The objective of this spreadsheet is to allow you to re-balance your investment portfolio while reducing purchasing costs and maximize tax efficiency. It does not spread the funds (or stocks) across all accounts, but tries to keep all of each fund in just 1 or 2 accounts.
Version 1.1 added new functionality to allow you to force funds not to be sold from any of the accounts. This feature can be used to allow you to balance the portfolio as best as possible while not selling funds with unrealized capital gains in the Taxable account.
Here's a link to the spreadsheet on Google Sheets. After you open this please make a copy to your own Google Drive.
Here's a link to an Excel version.
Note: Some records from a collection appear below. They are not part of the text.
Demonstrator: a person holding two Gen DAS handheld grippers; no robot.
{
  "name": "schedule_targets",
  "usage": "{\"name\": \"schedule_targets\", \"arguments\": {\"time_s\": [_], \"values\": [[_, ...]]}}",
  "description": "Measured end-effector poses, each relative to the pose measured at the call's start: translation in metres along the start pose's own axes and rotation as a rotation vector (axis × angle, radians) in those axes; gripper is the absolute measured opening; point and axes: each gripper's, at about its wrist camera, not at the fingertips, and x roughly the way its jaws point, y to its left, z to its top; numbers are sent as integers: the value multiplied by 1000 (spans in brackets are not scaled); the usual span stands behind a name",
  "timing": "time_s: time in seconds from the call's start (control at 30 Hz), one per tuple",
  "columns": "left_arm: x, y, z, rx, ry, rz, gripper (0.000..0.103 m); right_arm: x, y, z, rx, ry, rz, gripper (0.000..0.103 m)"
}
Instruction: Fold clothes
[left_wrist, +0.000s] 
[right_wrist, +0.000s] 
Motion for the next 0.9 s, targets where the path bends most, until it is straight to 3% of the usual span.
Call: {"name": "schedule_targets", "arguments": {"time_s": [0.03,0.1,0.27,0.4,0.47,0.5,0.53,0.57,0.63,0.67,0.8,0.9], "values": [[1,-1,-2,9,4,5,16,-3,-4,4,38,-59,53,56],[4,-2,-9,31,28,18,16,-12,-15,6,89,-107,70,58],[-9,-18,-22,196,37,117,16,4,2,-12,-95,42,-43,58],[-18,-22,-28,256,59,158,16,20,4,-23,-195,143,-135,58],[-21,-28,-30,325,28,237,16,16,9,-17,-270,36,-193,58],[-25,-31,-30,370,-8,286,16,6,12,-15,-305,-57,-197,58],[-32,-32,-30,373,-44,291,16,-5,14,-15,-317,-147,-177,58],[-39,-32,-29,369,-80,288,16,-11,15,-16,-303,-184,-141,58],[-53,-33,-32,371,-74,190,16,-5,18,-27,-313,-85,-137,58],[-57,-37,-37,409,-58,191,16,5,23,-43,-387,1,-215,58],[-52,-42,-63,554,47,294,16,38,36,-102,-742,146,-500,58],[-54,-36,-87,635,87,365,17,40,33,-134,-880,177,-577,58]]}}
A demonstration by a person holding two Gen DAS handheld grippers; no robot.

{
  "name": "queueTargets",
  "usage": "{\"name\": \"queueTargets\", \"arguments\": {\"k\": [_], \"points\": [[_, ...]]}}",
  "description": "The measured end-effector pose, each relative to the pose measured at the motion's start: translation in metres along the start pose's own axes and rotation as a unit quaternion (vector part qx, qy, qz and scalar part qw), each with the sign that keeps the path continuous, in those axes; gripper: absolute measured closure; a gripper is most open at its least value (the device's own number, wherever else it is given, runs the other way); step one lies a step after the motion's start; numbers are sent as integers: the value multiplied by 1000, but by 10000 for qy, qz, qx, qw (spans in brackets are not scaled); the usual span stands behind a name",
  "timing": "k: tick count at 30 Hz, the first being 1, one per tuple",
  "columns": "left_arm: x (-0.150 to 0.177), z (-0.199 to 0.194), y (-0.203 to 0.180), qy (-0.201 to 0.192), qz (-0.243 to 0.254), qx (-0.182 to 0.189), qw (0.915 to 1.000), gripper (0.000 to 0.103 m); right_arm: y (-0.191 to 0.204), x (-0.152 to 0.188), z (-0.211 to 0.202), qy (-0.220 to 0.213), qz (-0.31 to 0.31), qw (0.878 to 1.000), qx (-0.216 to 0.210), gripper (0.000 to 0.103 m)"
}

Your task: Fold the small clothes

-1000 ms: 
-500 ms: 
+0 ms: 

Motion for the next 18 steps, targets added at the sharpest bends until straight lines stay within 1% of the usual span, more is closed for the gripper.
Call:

Note that in this version you need to enter stock, ETF and mutual fund prices by hand, or use this Google Sheet - Portfolio Prices - to pull prices from Google Finance and then paste them into the Excel spreadsheet.
The spreadsheet logic follows the strategy of having certain funds in certain account types. For example you might want to put your funds with the highest interest income in your tax advantaged accounts.
For each account you set the priority order of all the funds in your portfolio. Your overall Target percent by fund is spread over the different accounts by assigning funds to accounts starting with the account listed first (on the left). The funds are then assigned one at a time starting with priority 1, then 2 etc. How much of each fund in each account depends both on the share of holdings across each account and your percentage of holdings specified for each fund.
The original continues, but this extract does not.